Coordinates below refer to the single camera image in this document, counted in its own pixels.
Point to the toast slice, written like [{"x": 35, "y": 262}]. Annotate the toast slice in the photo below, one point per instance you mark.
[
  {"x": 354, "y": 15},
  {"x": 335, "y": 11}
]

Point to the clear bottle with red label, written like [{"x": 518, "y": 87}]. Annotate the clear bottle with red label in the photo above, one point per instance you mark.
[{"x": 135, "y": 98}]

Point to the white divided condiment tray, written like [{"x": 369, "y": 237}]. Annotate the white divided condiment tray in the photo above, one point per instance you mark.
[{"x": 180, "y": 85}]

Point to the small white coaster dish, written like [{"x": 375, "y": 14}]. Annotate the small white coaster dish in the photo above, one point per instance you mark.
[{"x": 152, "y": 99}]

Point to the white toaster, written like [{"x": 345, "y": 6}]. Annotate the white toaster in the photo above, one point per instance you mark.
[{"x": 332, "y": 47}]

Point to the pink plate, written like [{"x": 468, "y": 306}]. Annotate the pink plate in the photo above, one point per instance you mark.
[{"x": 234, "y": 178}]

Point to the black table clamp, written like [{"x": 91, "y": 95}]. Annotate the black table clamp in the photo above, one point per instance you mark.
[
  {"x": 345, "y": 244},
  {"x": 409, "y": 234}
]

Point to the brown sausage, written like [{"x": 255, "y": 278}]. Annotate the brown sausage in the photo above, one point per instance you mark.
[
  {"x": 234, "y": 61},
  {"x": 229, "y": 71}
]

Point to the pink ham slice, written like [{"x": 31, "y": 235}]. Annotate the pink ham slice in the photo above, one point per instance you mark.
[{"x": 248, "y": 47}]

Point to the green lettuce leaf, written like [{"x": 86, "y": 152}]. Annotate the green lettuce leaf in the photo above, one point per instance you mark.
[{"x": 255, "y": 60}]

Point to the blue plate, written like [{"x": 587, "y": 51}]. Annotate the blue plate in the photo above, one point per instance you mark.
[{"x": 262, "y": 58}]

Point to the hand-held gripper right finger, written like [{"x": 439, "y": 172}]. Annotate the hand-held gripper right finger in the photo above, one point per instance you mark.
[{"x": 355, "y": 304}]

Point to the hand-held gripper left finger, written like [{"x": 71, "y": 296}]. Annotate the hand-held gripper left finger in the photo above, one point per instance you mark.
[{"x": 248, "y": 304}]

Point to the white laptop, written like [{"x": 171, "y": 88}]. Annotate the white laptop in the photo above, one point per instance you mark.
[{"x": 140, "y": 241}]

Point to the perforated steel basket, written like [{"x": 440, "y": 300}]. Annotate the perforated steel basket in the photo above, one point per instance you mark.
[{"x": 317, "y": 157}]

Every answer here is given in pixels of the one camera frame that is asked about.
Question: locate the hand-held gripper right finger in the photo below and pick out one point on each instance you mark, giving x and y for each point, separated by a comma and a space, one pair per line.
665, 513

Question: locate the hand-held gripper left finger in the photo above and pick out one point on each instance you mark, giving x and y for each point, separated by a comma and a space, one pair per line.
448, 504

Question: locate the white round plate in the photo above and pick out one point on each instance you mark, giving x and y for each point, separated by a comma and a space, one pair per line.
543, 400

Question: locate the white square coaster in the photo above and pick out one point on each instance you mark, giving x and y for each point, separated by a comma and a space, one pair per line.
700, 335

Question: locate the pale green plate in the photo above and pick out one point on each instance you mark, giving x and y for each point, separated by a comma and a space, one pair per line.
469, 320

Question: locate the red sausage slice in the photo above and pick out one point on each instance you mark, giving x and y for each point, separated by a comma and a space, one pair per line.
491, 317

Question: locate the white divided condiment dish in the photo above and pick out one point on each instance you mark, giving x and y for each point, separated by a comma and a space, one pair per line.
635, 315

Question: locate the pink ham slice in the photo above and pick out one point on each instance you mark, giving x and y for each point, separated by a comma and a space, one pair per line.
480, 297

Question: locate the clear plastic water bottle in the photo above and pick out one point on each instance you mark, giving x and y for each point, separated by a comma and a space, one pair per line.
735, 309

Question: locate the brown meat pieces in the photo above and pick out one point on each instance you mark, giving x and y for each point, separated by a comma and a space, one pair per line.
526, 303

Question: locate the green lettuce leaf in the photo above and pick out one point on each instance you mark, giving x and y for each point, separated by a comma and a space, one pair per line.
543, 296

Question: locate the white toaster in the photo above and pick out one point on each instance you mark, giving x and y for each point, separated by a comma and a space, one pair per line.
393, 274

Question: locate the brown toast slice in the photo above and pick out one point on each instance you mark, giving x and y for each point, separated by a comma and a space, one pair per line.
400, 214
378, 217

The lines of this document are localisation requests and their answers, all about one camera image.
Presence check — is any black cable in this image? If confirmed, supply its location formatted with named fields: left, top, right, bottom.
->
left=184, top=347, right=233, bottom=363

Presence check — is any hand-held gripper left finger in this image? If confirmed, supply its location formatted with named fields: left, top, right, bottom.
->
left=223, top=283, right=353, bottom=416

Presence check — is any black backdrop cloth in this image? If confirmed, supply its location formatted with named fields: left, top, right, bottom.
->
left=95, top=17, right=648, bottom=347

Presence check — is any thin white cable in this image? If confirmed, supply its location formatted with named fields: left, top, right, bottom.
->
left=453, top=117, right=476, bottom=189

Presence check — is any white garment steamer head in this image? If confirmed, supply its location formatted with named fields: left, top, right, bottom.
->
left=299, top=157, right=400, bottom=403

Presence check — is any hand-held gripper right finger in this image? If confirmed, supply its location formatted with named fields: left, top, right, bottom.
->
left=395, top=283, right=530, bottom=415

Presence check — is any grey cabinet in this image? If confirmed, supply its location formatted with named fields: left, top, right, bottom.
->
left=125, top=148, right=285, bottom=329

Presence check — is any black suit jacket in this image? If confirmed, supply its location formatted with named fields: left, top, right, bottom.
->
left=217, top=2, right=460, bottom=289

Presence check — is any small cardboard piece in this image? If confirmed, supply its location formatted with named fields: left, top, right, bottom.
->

---+---

Task statement
Output the full listing above word for word.

Reply
Coordinates below refer to the single camera image in this document, counted in its own pixels.
Point to the toast slice, written like [{"x": 35, "y": 262}]. Annotate the toast slice in the photo below, one point per instance you mark.
[
  {"x": 354, "y": 15},
  {"x": 335, "y": 11}
]

Point to the clear bottle with red label, written like [{"x": 518, "y": 87}]. Annotate the clear bottle with red label in the photo above, one point per instance you mark.
[{"x": 135, "y": 98}]

Point to the white divided condiment tray, written like [{"x": 369, "y": 237}]. Annotate the white divided condiment tray in the photo above, one point per instance you mark.
[{"x": 180, "y": 85}]

Point to the small white coaster dish, written like [{"x": 375, "y": 14}]. Annotate the small white coaster dish in the photo above, one point per instance you mark.
[{"x": 152, "y": 99}]

Point to the white toaster, written like [{"x": 345, "y": 6}]. Annotate the white toaster in the photo above, one point per instance you mark.
[{"x": 332, "y": 47}]

Point to the pink plate, written like [{"x": 468, "y": 306}]. Annotate the pink plate in the photo above, one point per instance you mark.
[{"x": 234, "y": 178}]

Point to the black table clamp, written like [{"x": 91, "y": 95}]. Annotate the black table clamp in the photo above, one point per instance you mark.
[
  {"x": 345, "y": 244},
  {"x": 409, "y": 234}
]

Point to the brown sausage, written like [{"x": 255, "y": 278}]. Annotate the brown sausage in the photo above, one point per instance you mark.
[
  {"x": 234, "y": 61},
  {"x": 229, "y": 71}
]

Point to the pink ham slice, written like [{"x": 31, "y": 235}]. Annotate the pink ham slice in the photo above, one point per instance you mark.
[{"x": 248, "y": 47}]

Point to the green lettuce leaf, written like [{"x": 86, "y": 152}]. Annotate the green lettuce leaf in the photo above, one point per instance you mark.
[{"x": 255, "y": 60}]

Point to the blue plate, written like [{"x": 587, "y": 51}]. Annotate the blue plate in the photo above, one point per instance you mark.
[{"x": 262, "y": 58}]

Point to the hand-held gripper right finger, written like [{"x": 439, "y": 172}]. Annotate the hand-held gripper right finger in the photo above, one point per instance you mark.
[{"x": 355, "y": 304}]

Point to the hand-held gripper left finger, written like [{"x": 71, "y": 296}]. Annotate the hand-held gripper left finger in the photo above, one point per instance you mark.
[{"x": 248, "y": 304}]

Point to the white laptop, written like [{"x": 171, "y": 88}]. Annotate the white laptop in the photo above, one point per instance you mark.
[{"x": 140, "y": 241}]

Point to the perforated steel basket, written like [{"x": 440, "y": 300}]. Annotate the perforated steel basket in the photo above, one point per instance you mark.
[{"x": 317, "y": 157}]

Every answer here is given in pixels of the one camera frame that is asked about.
Question: locate the hand-held gripper right finger in the photo below and pick out one point on each instance you mark, giving x and y for each point, separated by a comma and a space, one pair per line.
665, 513

Question: locate the hand-held gripper left finger in the photo above and pick out one point on each instance you mark, giving x and y for each point, separated by a comma and a space, one pair per line.
448, 504

Question: locate the white round plate in the photo above and pick out one point on each instance you mark, giving x and y for each point, separated by a comma and a space, one pair per line.
543, 400

Question: locate the white square coaster in the photo above and pick out one point on each instance you mark, giving x and y for each point, separated by a comma and a space, one pair per line.
700, 335

Question: locate the pale green plate in the photo above and pick out one point on each instance you mark, giving x and y for each point, separated by a comma and a space, one pair per line.
469, 320

Question: locate the red sausage slice in the photo above and pick out one point on each instance you mark, giving x and y for each point, separated by a comma and a space, one pair per line.
491, 317

Question: locate the white divided condiment dish in the photo above and pick out one point on each instance you mark, giving x and y for each point, separated by a comma and a space, one pair per line.
635, 315

Question: locate the pink ham slice in the photo above and pick out one point on each instance you mark, giving x and y for each point, separated by a comma and a space, one pair per line.
480, 297

Question: locate the clear plastic water bottle in the photo above and pick out one point on each instance you mark, giving x and y for each point, separated by a comma and a space, one pair per line.
735, 309

Question: locate the brown meat pieces in the photo above and pick out one point on each instance you mark, giving x and y for each point, separated by a comma and a space, one pair per line.
526, 303

Question: locate the green lettuce leaf in the photo above and pick out one point on each instance you mark, giving x and y for each point, separated by a comma and a space, one pair per line.
543, 296

Question: locate the white toaster in the photo above and pick out one point on each instance you mark, giving x and y for each point, separated by a comma and a space, one pair per line.
393, 274

Question: locate the brown toast slice in the photo above and pick out one point on each instance you mark, giving x and y for each point, separated by a comma and a space, one pair per line.
400, 214
378, 217

The lines of this document are localisation requests and their answers, all about one camera image.
Presence check — is any black cable in this image? If confirmed, supply its location formatted with named fields: left, top, right, bottom.
->
left=184, top=347, right=233, bottom=363

Presence check — is any hand-held gripper left finger in this image? If confirmed, supply its location formatted with named fields: left, top, right, bottom.
->
left=223, top=283, right=353, bottom=416

Presence check — is any black backdrop cloth in this image? If confirmed, supply its location formatted with named fields: left, top, right, bottom.
->
left=95, top=17, right=648, bottom=347

Presence check — is any thin white cable in this image? If confirmed, supply its location formatted with named fields: left, top, right, bottom.
->
left=453, top=117, right=476, bottom=189

Presence check — is any white garment steamer head in this image? If confirmed, supply its location formatted with named fields: left, top, right, bottom.
->
left=299, top=157, right=400, bottom=403

Presence check — is any hand-held gripper right finger in this image? If confirmed, supply its location formatted with named fields: left, top, right, bottom.
->
left=395, top=283, right=530, bottom=415

Presence check — is any grey cabinet in this image? If confirmed, supply its location formatted with named fields: left, top, right, bottom.
->
left=125, top=148, right=285, bottom=329

Presence check — is any black suit jacket in this image? If confirmed, supply its location formatted with named fields: left, top, right, bottom.
->
left=217, top=2, right=460, bottom=289

Presence check — is any small cardboard piece in this image? If confirmed, supply its location formatted with named fields: left, top, right, bottom.
->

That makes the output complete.